**Exercise description**
Reproduce every line in the listing that contains the word "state".

**Given information**
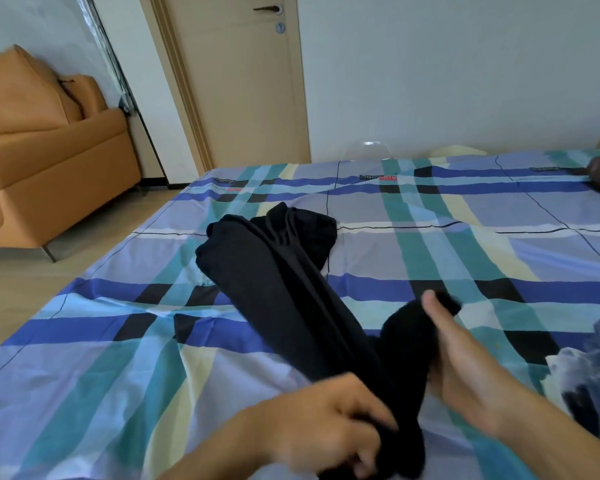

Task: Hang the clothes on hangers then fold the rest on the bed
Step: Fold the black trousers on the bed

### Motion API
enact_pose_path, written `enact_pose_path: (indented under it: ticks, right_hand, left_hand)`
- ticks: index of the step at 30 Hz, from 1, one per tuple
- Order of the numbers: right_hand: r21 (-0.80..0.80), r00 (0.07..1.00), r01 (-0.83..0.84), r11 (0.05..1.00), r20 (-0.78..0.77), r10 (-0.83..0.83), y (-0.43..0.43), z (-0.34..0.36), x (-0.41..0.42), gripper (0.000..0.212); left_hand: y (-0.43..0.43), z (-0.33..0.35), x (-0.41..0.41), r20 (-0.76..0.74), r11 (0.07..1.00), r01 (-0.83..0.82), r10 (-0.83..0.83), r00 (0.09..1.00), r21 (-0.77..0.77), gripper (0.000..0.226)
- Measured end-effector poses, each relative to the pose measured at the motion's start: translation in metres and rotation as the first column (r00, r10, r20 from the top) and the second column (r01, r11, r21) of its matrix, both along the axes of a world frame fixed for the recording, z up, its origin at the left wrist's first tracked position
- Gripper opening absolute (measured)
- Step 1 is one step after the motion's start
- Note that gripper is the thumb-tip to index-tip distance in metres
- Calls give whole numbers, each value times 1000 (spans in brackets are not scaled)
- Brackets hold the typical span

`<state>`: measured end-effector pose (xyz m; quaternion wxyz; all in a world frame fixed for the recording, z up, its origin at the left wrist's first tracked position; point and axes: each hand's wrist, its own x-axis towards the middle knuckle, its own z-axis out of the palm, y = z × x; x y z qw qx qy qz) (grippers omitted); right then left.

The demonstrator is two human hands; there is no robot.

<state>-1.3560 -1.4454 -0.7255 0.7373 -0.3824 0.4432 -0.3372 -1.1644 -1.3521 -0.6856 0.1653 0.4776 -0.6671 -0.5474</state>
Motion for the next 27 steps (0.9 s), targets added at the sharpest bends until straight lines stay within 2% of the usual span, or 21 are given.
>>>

**Result below**
`<state>`: measured end-effector pose (xyz m; quaternion wxyz; all in a world frame fixed for the recording, z up, its origin at the left wrist's first tracked position; point and axes: each hand's wrist, its own x-axis towards the middle knuckle, its own z-axis out of the palm, y = z × x; x y z qw qx qy qz) (grippers omitted); right then left.
<state>-1.3560 -1.4454 -0.7255 0.7373 -0.3824 0.4432 -0.3372 -1.1644 -1.3521 -0.6856 0.1653 0.4776 -0.6671 -0.5474</state>

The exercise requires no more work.